Sign in to follow this  

[C++] convert 'const unsigned char*' to 'const char*'

This topic is 3664 days old which is more than the 365 day threshold we allow for new replies. Please post a new topic.

If you intended to correct an error in the post then please contact us.

Recommended Posts

I have a function that returns a string in the form of const unsigned char* and I want to assign it to an std::string which accepts const char* I found the only cast that could successfully perform that cast was reinterpret_cast<>. I am not happy using reinterpret_cast<>, since its effects are non-portable. Can somone explain why this is the only cast that works when it seems I should be able to use either static_cast<> or const_cast<>. Thanks.

Share this post


Link to post
Share on other sites
They are different types, and as you have already seen, you can't convert between them without an explicit cast.

Just a thought: are you sure that you're unable to use std::basic_string <unsigned char> to solve your problem?

In any case, IIRC, std::basic_string has a constructor and an assign function that take an iterator range, so you might be able to use that.

Share this post


Link to post
Share on other sites
1) const_cast
This cast would allow you to cast (const unsigned char*) to (unsigned char*). Like it's name implies, it can *only* modify constness. This is most definately not what you want here, or nearly anywhere else. It's main use is for working around broken code.

2) static_cast
This cast can do by-value conversion between (char), (unsigned char), and other POD types such as (float). However, when converting pointers, static_cast can only do conversion between related types (e.g. from (base*) to (derived_from_base*)), which as far as the compiler is concerned, (char) and (unsigned char) are not (although they share many common properties).
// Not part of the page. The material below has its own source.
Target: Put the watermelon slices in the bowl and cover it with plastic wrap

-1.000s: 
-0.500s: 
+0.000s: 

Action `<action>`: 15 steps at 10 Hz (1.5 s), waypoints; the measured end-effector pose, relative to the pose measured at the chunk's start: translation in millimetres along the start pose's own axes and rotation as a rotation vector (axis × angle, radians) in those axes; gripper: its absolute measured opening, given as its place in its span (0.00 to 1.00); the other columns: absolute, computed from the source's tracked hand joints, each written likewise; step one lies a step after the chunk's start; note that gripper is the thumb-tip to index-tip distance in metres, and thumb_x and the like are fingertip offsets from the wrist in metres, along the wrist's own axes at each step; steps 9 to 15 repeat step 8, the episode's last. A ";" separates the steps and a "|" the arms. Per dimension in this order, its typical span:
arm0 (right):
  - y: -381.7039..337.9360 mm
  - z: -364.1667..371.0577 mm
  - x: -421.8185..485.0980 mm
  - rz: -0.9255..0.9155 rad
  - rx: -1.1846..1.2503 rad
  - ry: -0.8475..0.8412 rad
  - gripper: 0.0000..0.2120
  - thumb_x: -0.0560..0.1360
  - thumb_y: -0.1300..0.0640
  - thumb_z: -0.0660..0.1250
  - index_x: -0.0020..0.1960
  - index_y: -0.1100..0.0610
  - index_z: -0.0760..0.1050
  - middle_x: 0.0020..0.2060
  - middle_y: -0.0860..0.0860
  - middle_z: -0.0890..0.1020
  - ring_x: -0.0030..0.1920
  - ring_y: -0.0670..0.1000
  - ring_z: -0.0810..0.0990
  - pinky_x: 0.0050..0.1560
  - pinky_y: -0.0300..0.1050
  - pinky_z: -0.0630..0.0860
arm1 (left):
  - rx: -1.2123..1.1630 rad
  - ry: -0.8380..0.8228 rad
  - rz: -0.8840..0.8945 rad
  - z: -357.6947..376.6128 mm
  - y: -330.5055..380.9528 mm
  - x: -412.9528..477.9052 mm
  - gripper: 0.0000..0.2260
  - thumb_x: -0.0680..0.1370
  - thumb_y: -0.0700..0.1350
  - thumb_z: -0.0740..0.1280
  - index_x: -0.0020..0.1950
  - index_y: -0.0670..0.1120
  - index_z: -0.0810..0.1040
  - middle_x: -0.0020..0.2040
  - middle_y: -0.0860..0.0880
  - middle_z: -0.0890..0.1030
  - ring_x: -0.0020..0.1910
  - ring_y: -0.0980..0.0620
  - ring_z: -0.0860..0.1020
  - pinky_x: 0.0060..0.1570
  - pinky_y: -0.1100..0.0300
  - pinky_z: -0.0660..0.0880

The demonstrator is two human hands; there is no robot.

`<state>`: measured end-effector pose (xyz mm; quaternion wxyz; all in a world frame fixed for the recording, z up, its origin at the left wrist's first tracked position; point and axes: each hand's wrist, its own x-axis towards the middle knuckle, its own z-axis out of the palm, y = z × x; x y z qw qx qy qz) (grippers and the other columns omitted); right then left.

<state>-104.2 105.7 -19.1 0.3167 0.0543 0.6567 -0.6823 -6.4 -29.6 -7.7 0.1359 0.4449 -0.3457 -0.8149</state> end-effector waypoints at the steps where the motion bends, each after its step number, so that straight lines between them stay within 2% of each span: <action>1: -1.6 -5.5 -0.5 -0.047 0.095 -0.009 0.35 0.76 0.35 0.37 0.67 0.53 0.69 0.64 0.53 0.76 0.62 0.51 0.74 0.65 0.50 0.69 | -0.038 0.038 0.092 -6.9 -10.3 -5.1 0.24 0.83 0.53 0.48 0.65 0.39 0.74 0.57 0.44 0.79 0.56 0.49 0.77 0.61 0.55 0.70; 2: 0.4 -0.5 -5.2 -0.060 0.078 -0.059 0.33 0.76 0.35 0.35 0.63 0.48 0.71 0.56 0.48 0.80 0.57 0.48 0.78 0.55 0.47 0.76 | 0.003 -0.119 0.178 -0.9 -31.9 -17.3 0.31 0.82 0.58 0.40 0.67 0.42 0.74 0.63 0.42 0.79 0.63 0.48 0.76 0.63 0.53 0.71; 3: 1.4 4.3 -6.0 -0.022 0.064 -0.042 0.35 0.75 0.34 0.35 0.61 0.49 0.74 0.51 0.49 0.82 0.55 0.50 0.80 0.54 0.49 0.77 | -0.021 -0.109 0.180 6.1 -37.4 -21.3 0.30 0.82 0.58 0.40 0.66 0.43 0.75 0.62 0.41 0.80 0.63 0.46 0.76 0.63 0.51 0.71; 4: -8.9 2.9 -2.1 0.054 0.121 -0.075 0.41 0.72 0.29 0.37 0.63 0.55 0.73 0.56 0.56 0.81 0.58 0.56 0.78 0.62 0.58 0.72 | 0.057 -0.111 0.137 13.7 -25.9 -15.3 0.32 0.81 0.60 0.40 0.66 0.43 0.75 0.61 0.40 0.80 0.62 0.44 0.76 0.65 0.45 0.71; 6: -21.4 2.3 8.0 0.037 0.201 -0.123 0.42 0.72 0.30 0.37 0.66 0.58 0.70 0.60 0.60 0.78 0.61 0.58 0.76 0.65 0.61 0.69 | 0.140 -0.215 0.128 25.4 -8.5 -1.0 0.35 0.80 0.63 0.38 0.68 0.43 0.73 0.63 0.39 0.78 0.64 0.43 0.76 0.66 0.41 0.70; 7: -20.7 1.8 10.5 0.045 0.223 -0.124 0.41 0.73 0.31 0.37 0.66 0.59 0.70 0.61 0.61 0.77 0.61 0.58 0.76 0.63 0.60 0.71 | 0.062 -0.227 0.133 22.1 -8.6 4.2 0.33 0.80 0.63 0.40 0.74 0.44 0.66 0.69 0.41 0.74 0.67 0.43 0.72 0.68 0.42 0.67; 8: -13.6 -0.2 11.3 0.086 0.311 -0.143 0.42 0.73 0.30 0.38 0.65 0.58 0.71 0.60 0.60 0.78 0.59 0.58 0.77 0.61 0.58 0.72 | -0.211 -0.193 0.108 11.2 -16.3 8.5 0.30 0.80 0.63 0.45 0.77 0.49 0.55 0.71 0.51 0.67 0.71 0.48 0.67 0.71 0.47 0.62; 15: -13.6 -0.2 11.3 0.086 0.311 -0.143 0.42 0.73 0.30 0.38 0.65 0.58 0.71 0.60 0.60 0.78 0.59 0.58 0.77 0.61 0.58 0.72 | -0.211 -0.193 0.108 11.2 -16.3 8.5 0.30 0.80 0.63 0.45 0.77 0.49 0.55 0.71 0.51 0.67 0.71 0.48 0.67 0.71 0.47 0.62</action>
Frankly, a function that returns a string as a (const unsigned char*) is horribly broken in the head, so much so that dealing with things the proper way might not even be worthwhile. That said, here's a workaround (which it looks like raz0r made mention of):

const unsigned char * begin = broken_function();
const unsigned char * end = begin;
while (*end != '\0') ++end; //find the end of the string

std::string mystring(begin,end); // Use C++'s iterator constructor, should be fine to convert from (unsigned char) to (char) itself.

myexistingstring.assign(begin,end); // Use C++'s iterator assign function if the string already exists

Share this post


Link to post
Share on other sites
Quote:
Original post by MaulingMonkey
Frankly, a function that returns a string as a (const unsigned char*) is horribly broken in the head, so much so that dealing with things the proper way might not even be worthwhile.
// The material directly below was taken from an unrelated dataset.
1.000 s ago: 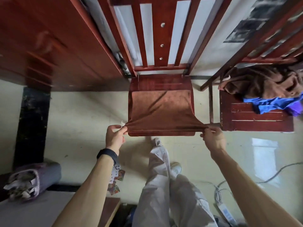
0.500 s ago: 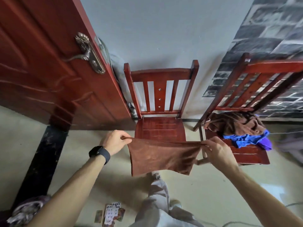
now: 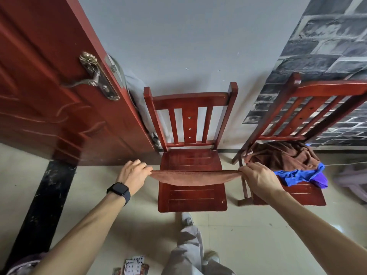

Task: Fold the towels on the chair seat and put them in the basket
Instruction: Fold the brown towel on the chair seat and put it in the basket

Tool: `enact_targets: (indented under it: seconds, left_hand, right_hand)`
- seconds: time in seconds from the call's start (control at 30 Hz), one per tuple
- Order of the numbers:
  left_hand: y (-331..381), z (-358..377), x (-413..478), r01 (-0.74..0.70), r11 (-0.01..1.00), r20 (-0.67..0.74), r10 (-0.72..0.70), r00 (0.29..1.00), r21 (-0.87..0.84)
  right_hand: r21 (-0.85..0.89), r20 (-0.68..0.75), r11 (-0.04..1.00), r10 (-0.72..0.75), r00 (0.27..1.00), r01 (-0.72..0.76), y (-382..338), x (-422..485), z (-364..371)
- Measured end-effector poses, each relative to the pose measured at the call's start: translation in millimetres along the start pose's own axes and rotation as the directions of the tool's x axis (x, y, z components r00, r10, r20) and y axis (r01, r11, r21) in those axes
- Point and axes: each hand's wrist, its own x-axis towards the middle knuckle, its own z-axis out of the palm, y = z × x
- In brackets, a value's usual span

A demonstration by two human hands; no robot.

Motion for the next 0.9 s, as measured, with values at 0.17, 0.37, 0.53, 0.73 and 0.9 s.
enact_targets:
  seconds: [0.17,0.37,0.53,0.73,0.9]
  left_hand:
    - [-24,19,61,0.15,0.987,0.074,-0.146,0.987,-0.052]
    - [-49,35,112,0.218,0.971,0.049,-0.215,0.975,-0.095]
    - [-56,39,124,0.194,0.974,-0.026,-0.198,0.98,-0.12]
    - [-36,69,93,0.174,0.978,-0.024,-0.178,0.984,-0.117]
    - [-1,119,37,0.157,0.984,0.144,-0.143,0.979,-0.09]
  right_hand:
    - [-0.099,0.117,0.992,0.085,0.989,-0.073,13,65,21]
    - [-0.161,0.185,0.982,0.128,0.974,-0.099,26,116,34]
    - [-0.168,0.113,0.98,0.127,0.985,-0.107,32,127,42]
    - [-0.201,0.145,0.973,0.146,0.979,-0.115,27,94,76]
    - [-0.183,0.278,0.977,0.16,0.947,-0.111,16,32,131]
I'm curious why you'd go so far as to call the function 'horribly broken'. To me it seemed unconventional/annoying to return that type ... is there some greater reason that I am missing?

Either way I can't change it since its part of a separate API.

Share this post


Link to post
Share on other sites
Quote:
Original post by fpsgamer
Quote:
Original post by MaulingMonkey
Frankly, a function that returns a string as a (const unsigned char*) is horribly broken in the head, so much so that dealing with things the proper way might not even be worthwhile.
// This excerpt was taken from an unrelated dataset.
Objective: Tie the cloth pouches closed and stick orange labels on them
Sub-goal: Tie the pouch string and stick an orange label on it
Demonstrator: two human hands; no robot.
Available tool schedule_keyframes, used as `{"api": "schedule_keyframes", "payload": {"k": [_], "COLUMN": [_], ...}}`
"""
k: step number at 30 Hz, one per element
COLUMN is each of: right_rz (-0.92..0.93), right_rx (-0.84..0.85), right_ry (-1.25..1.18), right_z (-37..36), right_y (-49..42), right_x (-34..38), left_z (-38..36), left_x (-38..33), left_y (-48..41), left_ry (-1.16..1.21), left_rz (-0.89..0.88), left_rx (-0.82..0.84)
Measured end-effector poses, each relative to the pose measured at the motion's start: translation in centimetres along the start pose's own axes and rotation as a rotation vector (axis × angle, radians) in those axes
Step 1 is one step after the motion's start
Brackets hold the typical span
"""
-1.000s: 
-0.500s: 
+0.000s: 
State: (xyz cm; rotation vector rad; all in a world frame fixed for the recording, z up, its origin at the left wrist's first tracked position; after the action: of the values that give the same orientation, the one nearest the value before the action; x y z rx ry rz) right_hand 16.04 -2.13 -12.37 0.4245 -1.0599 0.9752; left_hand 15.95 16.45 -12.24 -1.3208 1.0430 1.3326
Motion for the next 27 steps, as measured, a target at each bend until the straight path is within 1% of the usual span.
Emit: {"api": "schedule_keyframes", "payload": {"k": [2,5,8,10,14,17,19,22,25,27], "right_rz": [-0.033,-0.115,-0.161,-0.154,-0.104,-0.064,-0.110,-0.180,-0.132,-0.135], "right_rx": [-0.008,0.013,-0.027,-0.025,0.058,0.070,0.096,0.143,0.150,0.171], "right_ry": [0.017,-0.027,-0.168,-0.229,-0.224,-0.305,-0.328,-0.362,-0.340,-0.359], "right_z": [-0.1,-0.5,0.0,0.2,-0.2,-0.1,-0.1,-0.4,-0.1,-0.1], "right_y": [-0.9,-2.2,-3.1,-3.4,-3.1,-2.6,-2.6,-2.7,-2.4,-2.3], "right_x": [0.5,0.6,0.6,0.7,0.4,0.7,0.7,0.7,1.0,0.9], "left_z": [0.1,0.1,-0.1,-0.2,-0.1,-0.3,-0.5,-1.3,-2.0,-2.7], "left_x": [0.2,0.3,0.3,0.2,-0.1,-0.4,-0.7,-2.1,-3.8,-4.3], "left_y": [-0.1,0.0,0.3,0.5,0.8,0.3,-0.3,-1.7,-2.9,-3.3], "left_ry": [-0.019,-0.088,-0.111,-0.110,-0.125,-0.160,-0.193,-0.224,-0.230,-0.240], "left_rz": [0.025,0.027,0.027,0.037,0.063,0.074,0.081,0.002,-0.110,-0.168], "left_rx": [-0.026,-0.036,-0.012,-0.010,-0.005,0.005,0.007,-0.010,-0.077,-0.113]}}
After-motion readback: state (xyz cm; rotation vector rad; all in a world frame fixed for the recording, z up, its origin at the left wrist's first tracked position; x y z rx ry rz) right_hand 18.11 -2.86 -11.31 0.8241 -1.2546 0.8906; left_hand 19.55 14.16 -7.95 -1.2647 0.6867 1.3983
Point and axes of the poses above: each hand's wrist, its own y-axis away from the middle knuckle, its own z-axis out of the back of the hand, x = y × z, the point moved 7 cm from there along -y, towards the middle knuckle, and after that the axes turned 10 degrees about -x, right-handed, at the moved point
I'm curious why you'd go so far as to call the function 'horribly broken'. To me it seemed unconventional/annoying to return that type ... is there some greater reason that I am missing?


For "narrow" (char-sized character) strings:
String literals are (const char[]).
The C Standard Library deals exclusively with a char* based string.
The C++ Standard Library also deals exclusively with (char) for all it's default string and stream typedefs.
99.9999% of 3rd party libraries that need to deal with strings -- parsing libraries, GUI libraries, hell, anything that just needs to open a file, use char based strings.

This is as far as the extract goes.